* _Task_: Write down exactly the lines of the records below, beginning with the first and ending with the line that includes "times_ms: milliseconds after".

Material provided Block Start

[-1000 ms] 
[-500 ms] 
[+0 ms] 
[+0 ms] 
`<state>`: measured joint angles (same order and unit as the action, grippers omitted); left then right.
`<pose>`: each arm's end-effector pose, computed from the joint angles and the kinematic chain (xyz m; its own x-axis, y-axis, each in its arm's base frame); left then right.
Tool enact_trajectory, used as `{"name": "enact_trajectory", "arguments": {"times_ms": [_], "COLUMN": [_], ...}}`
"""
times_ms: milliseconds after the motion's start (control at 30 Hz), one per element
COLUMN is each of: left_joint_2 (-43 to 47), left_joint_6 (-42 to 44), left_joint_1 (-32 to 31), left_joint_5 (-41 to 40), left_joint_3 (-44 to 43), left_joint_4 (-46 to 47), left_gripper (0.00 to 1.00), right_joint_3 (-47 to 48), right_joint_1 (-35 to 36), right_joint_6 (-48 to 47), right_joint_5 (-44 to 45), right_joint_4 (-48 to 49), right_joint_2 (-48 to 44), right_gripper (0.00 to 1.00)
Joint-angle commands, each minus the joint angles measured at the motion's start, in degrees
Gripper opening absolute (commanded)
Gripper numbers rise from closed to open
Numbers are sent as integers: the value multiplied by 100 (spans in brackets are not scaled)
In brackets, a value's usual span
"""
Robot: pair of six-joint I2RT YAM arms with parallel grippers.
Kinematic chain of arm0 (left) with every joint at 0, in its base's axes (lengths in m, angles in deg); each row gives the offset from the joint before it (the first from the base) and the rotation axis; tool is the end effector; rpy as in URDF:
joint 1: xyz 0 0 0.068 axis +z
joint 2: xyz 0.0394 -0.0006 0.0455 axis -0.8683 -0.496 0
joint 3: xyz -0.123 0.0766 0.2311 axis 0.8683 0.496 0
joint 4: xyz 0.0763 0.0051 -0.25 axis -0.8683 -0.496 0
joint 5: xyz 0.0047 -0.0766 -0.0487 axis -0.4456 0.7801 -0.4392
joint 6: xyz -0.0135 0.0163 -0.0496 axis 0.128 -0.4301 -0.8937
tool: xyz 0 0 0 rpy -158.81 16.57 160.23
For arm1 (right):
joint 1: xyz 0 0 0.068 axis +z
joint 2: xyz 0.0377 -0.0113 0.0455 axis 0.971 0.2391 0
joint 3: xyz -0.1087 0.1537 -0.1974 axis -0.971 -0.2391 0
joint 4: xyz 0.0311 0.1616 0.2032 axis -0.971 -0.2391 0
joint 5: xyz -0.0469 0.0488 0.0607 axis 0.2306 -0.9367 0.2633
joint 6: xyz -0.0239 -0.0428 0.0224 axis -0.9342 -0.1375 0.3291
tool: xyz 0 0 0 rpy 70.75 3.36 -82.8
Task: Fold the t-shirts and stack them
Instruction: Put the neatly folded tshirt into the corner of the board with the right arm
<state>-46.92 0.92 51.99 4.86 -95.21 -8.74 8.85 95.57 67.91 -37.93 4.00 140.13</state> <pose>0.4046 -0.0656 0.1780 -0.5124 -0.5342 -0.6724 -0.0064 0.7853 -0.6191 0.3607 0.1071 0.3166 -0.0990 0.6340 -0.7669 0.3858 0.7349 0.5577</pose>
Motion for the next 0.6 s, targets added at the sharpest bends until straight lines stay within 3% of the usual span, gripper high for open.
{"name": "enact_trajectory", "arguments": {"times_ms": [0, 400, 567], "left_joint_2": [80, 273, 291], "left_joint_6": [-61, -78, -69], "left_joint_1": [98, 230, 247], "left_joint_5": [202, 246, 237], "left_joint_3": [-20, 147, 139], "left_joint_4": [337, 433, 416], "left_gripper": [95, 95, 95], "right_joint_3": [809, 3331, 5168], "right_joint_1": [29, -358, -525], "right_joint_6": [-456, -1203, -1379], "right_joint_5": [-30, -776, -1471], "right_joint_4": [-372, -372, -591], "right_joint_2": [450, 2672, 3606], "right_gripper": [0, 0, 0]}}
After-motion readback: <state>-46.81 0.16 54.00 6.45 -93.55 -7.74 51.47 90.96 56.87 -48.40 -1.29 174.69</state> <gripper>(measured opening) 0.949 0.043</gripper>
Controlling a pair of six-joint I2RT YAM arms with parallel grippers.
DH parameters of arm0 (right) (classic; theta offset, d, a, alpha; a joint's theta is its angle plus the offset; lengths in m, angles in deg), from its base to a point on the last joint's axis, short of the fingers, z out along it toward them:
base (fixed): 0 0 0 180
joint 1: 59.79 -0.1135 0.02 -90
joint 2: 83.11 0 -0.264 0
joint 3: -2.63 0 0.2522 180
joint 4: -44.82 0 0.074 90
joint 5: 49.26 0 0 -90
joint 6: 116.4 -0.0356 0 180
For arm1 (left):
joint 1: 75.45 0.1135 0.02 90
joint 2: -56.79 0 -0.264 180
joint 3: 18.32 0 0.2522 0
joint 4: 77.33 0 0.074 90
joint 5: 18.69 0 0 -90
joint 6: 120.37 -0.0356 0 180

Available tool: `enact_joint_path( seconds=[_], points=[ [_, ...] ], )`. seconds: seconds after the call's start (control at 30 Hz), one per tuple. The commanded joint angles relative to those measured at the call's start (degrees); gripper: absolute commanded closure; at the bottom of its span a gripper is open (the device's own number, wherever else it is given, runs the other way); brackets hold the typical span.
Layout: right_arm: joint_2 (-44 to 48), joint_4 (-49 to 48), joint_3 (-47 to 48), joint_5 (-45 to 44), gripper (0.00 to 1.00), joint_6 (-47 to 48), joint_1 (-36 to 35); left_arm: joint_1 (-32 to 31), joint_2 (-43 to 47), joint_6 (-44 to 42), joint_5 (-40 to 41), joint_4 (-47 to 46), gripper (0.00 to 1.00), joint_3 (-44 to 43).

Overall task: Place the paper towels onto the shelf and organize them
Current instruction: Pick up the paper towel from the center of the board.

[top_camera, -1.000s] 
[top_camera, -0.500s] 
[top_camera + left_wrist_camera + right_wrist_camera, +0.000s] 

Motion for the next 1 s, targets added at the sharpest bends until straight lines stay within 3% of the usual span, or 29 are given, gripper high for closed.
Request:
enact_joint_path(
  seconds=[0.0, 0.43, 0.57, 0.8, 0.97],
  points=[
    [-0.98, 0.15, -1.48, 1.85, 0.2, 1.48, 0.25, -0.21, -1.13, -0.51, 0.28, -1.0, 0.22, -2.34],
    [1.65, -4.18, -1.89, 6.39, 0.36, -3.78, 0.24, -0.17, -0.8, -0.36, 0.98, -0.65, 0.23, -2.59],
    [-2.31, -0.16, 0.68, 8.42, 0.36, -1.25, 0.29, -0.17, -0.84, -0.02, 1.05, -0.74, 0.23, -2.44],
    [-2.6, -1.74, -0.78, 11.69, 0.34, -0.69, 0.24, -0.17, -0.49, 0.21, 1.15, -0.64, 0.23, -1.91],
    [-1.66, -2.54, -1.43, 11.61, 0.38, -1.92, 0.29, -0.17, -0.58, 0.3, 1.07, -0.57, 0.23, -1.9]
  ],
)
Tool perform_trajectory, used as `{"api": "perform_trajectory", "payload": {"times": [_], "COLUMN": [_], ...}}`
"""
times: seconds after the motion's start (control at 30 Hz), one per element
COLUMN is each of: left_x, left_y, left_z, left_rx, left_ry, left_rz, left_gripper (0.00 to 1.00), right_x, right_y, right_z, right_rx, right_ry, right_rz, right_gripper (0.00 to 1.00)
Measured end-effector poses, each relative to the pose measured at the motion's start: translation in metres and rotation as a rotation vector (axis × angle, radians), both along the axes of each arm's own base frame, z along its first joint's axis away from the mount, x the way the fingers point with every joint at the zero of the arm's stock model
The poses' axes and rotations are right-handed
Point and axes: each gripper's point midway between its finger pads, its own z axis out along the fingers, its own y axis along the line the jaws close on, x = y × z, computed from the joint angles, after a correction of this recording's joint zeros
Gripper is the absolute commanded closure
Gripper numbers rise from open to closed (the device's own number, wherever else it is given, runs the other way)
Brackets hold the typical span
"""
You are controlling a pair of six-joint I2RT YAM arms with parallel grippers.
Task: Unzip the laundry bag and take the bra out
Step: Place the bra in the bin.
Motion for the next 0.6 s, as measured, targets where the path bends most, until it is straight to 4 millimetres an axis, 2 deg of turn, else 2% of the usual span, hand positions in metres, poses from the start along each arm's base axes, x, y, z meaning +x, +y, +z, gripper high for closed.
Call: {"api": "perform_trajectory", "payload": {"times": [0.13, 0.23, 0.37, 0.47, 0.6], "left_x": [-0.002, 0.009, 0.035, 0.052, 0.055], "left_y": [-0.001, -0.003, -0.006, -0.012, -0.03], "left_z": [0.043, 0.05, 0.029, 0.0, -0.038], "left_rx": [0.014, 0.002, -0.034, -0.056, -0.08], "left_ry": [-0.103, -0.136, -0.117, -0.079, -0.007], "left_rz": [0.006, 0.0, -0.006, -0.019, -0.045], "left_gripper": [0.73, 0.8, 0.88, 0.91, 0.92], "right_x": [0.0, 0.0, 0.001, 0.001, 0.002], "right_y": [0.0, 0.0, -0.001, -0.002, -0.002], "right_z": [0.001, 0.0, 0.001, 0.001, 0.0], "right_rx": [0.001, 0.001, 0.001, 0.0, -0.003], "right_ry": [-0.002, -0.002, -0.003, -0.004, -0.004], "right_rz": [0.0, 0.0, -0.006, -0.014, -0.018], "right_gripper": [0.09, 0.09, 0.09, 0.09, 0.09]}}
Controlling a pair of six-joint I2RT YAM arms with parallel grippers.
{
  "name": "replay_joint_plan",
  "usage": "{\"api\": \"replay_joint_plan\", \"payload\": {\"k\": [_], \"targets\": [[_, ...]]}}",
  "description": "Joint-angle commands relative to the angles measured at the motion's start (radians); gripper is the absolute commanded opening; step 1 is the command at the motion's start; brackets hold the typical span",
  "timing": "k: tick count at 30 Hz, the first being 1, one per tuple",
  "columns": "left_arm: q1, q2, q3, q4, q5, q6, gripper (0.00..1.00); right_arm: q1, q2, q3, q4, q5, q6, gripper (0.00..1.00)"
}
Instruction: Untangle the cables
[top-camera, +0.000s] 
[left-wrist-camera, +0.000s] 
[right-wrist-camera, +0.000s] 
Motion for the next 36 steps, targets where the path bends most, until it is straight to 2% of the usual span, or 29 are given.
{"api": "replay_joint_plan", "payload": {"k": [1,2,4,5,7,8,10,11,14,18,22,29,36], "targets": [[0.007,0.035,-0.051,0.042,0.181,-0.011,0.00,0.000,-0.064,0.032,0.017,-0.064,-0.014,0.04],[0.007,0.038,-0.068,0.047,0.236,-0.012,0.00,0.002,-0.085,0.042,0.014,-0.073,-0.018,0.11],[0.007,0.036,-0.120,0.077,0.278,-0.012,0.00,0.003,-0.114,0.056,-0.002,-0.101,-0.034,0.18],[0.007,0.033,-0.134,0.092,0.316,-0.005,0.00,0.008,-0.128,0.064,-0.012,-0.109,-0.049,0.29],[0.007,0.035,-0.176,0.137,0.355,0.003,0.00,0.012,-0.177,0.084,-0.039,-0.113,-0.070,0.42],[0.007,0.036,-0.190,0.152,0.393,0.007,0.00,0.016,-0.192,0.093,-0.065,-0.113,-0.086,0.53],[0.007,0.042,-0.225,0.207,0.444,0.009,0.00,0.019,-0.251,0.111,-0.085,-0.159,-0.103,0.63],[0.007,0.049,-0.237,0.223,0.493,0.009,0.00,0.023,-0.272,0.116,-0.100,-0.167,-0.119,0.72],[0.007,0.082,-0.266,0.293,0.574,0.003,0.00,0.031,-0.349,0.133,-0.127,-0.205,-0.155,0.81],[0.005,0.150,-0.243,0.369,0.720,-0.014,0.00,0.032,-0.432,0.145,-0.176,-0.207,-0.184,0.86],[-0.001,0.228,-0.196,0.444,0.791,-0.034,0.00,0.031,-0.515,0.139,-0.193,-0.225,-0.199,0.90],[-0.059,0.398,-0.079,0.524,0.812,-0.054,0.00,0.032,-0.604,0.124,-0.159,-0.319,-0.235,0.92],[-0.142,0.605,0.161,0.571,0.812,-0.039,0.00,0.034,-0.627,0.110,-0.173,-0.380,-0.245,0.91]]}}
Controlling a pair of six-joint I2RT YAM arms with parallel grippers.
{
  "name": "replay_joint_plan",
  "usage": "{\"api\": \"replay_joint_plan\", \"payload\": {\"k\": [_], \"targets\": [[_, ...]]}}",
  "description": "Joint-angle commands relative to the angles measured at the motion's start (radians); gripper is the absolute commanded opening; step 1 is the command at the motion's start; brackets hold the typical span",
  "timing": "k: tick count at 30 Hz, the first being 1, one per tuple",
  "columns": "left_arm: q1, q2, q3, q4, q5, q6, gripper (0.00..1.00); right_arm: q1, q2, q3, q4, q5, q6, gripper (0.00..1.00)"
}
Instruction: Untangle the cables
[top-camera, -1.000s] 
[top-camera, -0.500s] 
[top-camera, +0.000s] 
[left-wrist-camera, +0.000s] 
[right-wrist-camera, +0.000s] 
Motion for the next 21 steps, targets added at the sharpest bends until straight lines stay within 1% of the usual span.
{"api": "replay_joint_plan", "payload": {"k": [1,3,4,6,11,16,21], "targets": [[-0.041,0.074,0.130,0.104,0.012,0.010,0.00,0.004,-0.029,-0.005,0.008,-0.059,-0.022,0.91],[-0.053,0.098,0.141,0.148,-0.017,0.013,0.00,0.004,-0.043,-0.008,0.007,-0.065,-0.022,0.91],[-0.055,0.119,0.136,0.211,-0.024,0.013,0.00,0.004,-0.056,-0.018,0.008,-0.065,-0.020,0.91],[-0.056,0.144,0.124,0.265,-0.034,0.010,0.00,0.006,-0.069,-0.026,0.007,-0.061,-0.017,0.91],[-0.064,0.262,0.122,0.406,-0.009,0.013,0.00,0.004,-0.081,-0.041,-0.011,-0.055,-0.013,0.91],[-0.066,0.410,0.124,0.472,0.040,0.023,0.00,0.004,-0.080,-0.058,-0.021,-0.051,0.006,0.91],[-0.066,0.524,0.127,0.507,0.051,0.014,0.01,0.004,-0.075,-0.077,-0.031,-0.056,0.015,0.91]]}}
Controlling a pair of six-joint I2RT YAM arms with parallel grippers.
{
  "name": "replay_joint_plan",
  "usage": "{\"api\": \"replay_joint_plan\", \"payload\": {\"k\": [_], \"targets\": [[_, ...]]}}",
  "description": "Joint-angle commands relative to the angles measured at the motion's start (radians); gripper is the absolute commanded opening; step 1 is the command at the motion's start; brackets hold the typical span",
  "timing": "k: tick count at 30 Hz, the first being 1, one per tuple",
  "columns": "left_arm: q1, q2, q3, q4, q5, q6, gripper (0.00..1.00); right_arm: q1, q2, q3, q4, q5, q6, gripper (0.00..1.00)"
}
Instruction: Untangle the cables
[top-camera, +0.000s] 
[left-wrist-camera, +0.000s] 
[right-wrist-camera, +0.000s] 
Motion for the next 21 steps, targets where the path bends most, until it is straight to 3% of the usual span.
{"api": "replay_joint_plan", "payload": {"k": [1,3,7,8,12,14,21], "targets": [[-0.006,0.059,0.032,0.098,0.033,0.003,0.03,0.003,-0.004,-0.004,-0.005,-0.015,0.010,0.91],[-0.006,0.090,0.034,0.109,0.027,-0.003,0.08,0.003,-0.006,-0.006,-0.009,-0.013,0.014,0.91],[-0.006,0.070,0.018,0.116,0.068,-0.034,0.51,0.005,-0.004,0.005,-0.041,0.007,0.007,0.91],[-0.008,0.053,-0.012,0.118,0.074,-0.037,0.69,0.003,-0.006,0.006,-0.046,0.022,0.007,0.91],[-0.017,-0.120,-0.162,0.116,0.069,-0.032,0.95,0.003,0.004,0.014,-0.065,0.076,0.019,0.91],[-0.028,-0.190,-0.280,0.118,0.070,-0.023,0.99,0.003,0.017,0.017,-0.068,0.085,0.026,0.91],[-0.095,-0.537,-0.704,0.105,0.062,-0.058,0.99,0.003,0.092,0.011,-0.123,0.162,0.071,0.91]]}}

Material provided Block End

* _Written response_:
[-1000 ms] 
[-500 ms] 
[+0 ms] 
[+0 ms] 
`<state>`: measured joint angles (same order and unit as the action, grippers omitted); left then right.
`<pose>`: each arm's end-effector pose, computed from the joint angles and the kinematic chain (xyz m; its own x-axis, y-axis, each in its arm's base frame); left then right.
Tool enact_trajectory, used as `{"name": "enact_trajectory", "arguments": {"times_ms": [_], "COLUMN": [_], ...}}`
"""
times_ms: milliseconds after the motion's start (control at 30 Hz), one per element

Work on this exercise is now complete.